> **Required action**
Only those lines running from the start of the listing below through the line that holds "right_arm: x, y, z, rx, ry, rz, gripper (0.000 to" are to be written out, exactly and in full.
· · · · ·
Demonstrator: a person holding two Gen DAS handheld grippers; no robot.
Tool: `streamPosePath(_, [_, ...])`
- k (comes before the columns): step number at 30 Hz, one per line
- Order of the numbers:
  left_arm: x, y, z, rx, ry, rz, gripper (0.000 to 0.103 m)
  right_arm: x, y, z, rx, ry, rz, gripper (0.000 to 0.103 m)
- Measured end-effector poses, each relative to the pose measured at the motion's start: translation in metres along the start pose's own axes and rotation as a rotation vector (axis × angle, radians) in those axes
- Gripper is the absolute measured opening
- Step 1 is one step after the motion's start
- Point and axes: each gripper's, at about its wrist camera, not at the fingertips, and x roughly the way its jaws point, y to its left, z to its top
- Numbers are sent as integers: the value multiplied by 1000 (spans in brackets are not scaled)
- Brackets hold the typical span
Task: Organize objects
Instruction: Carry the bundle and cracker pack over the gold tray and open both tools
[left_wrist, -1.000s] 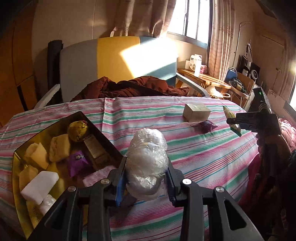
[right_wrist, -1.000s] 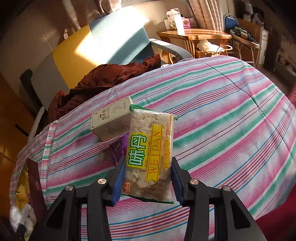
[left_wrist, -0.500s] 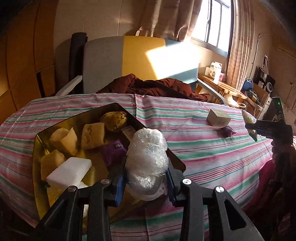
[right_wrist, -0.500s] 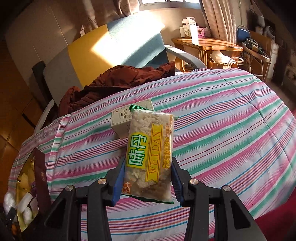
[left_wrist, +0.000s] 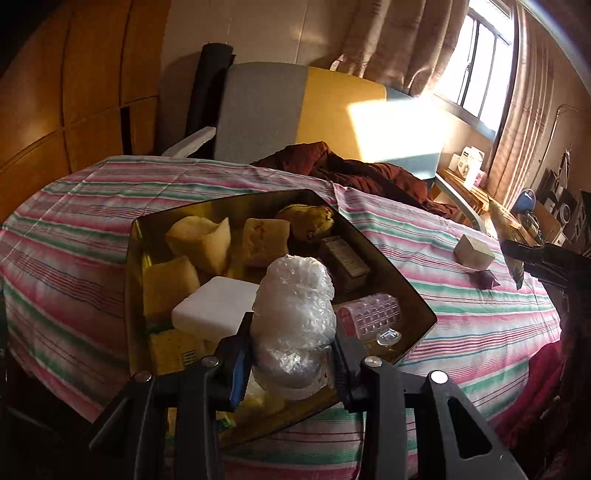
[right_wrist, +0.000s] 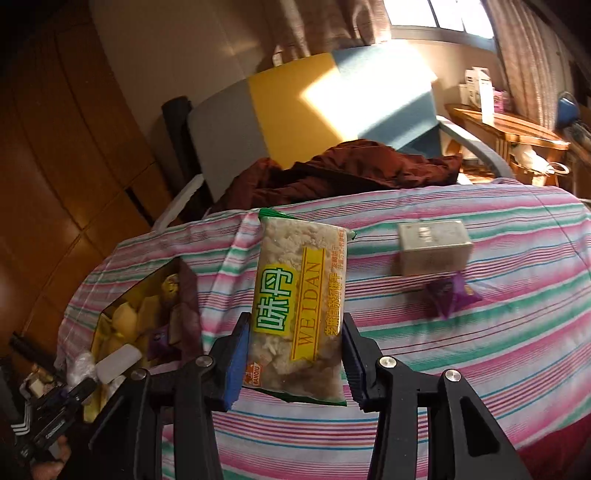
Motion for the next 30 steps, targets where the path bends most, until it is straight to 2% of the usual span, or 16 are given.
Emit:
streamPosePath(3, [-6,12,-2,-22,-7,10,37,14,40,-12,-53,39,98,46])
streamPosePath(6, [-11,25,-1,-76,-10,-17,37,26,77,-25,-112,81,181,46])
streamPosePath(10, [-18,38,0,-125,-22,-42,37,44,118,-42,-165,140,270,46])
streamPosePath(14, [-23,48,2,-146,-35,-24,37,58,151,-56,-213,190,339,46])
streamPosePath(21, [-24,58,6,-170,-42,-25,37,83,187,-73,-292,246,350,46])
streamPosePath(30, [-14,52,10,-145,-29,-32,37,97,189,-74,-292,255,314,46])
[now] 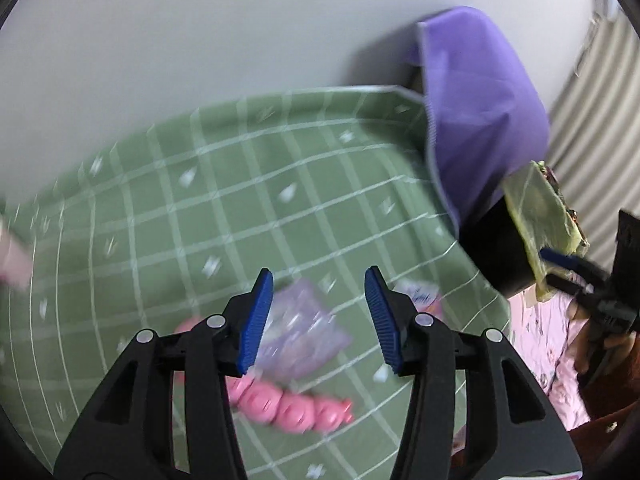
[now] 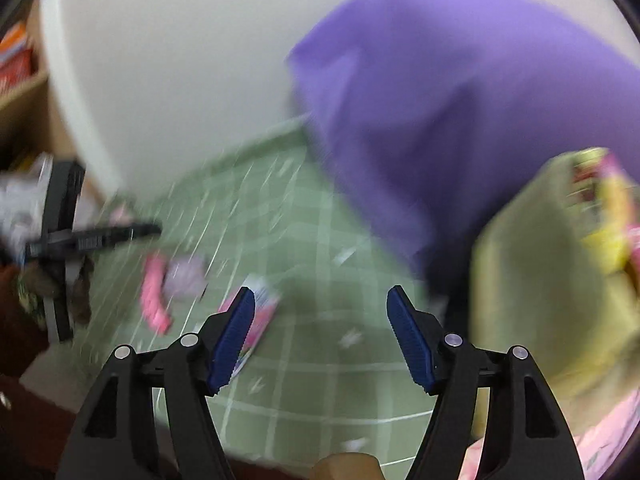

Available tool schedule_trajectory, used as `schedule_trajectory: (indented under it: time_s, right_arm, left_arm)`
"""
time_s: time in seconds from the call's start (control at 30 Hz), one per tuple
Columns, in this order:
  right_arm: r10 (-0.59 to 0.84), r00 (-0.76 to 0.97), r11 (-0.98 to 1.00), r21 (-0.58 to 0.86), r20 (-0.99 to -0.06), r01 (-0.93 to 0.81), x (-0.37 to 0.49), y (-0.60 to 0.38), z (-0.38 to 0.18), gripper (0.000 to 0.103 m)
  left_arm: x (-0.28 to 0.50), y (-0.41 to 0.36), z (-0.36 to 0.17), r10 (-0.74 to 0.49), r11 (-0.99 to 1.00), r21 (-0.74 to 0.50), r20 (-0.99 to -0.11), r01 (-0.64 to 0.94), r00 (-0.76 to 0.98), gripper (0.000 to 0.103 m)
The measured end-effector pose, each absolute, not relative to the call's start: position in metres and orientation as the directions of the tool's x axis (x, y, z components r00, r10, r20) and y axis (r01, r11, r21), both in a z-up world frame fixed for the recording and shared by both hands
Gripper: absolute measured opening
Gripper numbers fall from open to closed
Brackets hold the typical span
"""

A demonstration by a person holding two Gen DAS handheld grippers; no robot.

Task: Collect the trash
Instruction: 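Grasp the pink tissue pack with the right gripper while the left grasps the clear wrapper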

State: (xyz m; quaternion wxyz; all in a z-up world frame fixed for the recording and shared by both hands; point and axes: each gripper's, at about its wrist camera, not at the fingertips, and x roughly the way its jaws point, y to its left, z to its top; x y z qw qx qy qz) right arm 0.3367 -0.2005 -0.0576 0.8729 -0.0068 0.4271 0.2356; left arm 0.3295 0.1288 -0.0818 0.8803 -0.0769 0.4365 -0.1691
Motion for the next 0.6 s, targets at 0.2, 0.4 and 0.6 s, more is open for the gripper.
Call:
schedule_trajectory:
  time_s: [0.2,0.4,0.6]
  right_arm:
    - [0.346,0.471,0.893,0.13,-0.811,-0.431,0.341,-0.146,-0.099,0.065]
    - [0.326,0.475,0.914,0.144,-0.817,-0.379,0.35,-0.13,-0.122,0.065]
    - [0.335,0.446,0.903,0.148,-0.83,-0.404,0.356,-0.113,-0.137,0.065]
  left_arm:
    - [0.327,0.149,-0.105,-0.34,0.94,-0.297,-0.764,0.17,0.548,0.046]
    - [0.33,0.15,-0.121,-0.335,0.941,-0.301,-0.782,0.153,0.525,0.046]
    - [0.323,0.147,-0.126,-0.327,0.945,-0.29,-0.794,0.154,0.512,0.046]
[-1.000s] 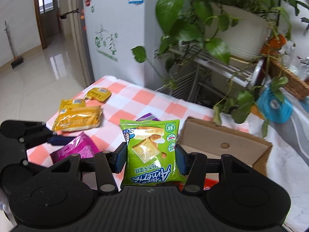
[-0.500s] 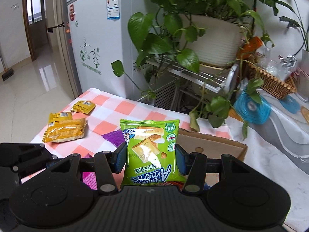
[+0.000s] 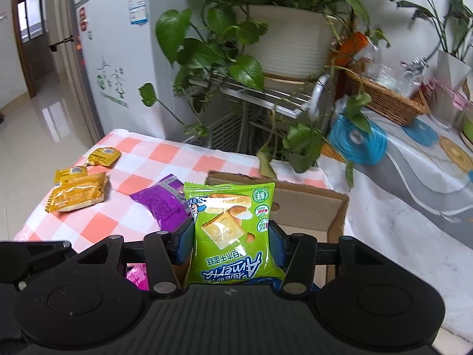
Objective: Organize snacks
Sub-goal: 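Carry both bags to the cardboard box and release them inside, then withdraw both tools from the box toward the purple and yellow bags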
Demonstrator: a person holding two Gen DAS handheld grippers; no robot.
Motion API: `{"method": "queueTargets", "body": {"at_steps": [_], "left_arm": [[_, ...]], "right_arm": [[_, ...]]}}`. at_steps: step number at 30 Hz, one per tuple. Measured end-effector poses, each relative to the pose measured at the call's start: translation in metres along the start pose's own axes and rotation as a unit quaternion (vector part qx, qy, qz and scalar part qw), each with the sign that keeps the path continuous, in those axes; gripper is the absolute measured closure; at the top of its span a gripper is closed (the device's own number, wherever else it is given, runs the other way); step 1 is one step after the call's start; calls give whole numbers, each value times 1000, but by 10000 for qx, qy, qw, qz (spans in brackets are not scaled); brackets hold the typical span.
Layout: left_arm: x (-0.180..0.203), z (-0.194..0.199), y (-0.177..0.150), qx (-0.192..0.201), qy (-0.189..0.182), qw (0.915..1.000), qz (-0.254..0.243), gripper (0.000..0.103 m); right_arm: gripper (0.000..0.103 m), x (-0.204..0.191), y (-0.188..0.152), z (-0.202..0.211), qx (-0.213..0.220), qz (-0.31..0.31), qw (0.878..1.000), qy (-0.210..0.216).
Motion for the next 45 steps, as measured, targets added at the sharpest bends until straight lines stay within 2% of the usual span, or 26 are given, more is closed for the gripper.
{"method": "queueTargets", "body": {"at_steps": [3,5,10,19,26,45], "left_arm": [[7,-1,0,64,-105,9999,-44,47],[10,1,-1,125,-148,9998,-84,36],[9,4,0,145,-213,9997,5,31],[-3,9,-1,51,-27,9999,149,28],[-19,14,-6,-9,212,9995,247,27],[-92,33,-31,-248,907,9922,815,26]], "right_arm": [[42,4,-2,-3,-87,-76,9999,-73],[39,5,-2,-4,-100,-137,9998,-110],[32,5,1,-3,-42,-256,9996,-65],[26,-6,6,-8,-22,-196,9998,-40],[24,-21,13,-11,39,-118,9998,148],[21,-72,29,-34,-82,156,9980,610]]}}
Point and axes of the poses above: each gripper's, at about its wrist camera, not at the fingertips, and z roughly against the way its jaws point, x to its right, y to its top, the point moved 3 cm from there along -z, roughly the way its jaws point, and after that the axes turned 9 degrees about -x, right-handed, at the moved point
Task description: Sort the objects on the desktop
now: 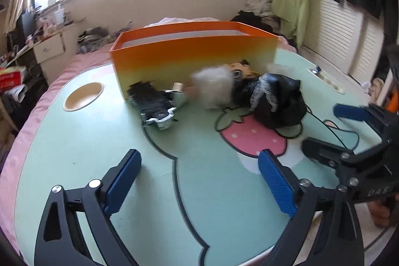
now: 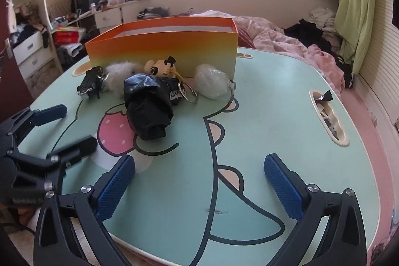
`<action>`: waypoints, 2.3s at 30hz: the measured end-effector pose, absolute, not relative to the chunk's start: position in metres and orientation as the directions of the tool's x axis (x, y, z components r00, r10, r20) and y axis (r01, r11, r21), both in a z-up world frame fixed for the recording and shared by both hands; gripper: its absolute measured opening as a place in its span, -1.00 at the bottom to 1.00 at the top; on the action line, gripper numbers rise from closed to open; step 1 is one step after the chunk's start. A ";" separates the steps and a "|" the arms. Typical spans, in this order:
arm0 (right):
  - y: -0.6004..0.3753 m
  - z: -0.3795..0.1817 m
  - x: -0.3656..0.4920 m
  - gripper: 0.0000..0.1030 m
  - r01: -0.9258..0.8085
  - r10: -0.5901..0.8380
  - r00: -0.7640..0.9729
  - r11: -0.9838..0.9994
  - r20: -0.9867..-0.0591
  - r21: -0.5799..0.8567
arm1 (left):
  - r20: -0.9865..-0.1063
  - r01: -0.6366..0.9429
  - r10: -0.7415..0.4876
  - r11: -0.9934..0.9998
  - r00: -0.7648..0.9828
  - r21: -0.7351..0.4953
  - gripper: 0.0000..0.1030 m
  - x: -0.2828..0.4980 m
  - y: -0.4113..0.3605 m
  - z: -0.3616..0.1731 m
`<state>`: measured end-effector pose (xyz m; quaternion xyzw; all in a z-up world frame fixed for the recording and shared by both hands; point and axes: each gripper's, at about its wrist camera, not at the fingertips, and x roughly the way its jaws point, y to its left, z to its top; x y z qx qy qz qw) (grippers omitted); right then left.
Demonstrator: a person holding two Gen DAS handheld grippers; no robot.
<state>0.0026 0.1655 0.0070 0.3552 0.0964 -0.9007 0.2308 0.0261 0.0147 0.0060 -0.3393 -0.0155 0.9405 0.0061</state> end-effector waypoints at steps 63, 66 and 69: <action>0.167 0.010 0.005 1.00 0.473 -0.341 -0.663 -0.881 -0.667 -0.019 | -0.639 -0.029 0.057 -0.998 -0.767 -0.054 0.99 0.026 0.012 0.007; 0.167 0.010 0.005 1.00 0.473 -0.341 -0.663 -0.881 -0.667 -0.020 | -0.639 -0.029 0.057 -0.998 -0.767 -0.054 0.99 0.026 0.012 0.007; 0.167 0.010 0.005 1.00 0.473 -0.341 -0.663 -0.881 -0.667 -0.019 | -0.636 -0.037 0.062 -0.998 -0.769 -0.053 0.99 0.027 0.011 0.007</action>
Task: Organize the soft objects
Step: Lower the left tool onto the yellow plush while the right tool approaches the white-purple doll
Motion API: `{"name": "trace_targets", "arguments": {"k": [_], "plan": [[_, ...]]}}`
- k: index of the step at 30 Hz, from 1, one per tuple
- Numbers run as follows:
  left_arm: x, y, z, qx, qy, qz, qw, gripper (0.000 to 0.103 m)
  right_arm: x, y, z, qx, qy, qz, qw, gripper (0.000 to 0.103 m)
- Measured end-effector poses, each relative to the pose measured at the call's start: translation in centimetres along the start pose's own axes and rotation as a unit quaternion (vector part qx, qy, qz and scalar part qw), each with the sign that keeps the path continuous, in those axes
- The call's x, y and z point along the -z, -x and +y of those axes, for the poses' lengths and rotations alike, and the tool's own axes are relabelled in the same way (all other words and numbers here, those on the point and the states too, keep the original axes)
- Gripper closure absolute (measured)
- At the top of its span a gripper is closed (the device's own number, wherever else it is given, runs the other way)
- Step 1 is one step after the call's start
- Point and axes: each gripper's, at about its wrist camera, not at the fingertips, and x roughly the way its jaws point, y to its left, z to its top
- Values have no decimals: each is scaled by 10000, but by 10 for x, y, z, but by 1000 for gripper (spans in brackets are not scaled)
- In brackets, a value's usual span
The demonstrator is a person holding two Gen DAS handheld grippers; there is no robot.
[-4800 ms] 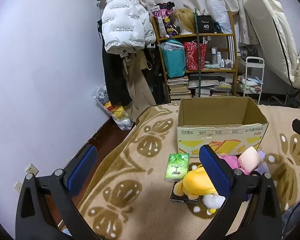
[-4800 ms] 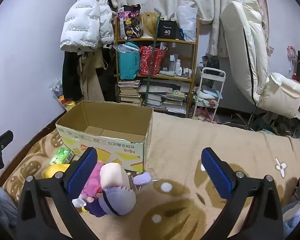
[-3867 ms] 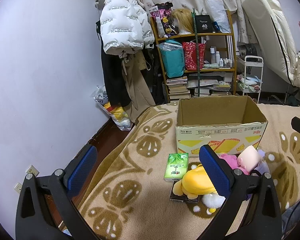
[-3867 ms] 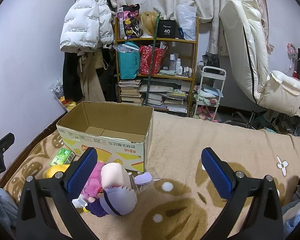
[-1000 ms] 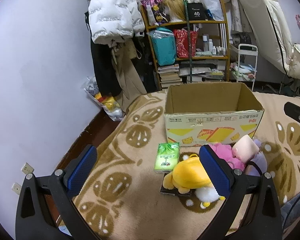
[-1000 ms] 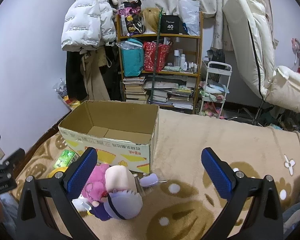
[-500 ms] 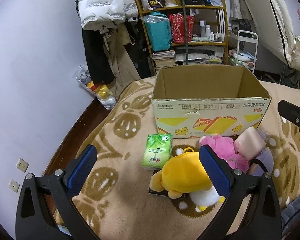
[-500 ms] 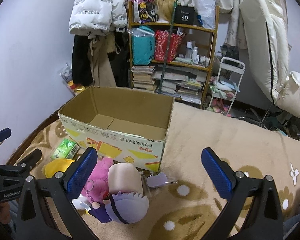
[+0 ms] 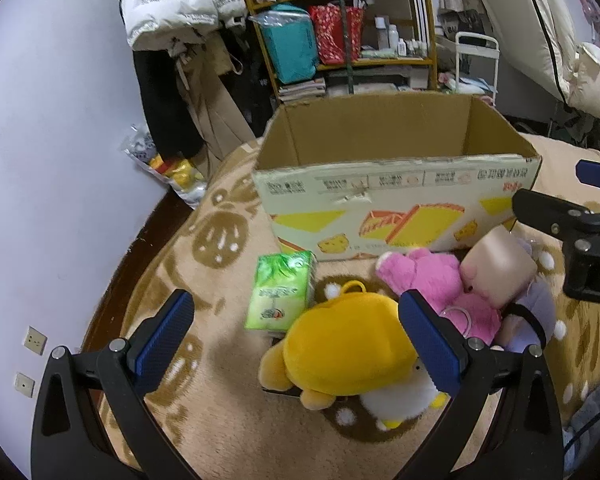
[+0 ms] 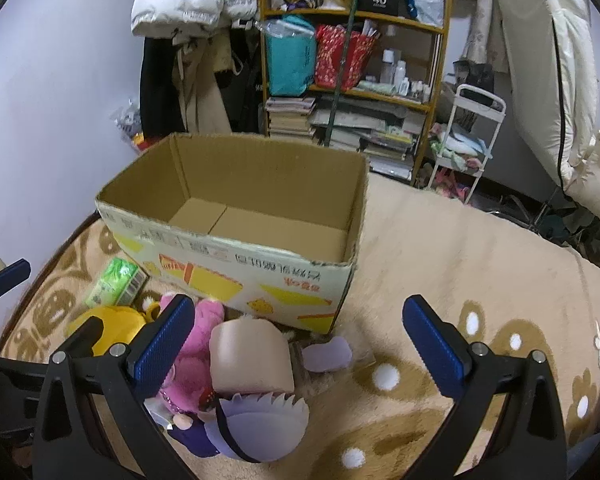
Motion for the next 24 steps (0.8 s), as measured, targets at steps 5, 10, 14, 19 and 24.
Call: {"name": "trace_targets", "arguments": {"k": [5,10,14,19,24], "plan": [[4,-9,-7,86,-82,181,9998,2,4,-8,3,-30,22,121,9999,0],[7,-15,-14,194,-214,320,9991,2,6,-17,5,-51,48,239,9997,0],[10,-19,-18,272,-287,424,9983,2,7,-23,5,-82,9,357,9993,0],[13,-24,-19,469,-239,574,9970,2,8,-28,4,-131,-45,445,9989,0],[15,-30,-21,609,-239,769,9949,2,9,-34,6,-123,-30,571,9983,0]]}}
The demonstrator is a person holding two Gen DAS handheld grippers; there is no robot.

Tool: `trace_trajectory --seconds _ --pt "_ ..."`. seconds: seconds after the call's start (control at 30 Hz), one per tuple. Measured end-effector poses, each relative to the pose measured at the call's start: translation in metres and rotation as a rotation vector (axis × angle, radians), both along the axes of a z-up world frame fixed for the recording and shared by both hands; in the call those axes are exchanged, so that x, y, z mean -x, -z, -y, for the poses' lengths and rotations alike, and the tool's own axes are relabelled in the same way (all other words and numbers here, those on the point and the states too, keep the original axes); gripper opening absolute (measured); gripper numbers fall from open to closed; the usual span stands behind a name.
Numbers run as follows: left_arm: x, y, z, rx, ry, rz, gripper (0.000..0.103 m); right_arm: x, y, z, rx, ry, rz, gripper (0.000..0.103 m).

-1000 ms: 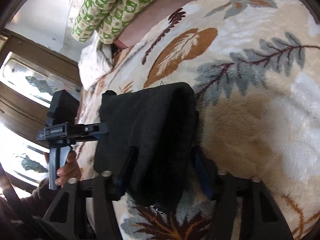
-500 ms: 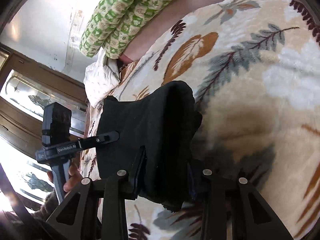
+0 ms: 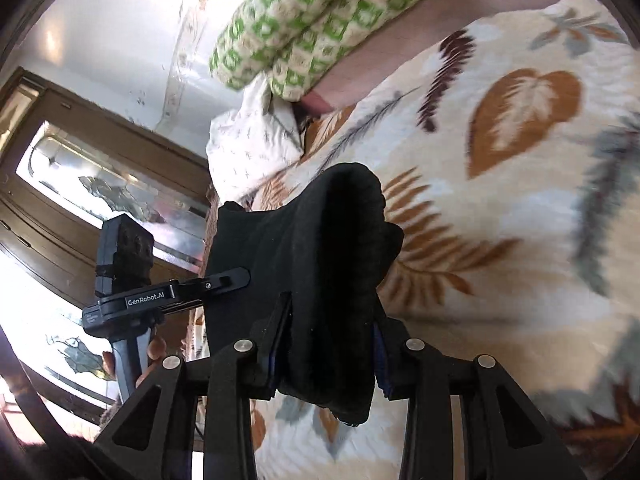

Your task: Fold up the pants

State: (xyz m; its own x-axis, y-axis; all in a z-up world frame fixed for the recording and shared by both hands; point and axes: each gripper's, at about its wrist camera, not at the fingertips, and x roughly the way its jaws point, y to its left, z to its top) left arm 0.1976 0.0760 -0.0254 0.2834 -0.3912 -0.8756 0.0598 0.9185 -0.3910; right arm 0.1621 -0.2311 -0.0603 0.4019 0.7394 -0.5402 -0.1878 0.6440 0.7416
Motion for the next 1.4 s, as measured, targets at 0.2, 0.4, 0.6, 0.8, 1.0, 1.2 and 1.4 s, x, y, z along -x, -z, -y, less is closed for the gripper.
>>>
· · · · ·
> **Response box**
Demonstrator: a person holding two Gen DAS handheld grippers; no robot.
Tool: `streamPosePath(_, [_, ...])`
- k (comes before the columns): step number at 30 Hz, one per line
- Order of the numbers:
  left_arm: x, y, z, rx, ry, rz, gripper (0.000 to 0.103 m)
  right_arm: x, y, z, rx, ry, rz, gripper (0.000 to 0.103 m)

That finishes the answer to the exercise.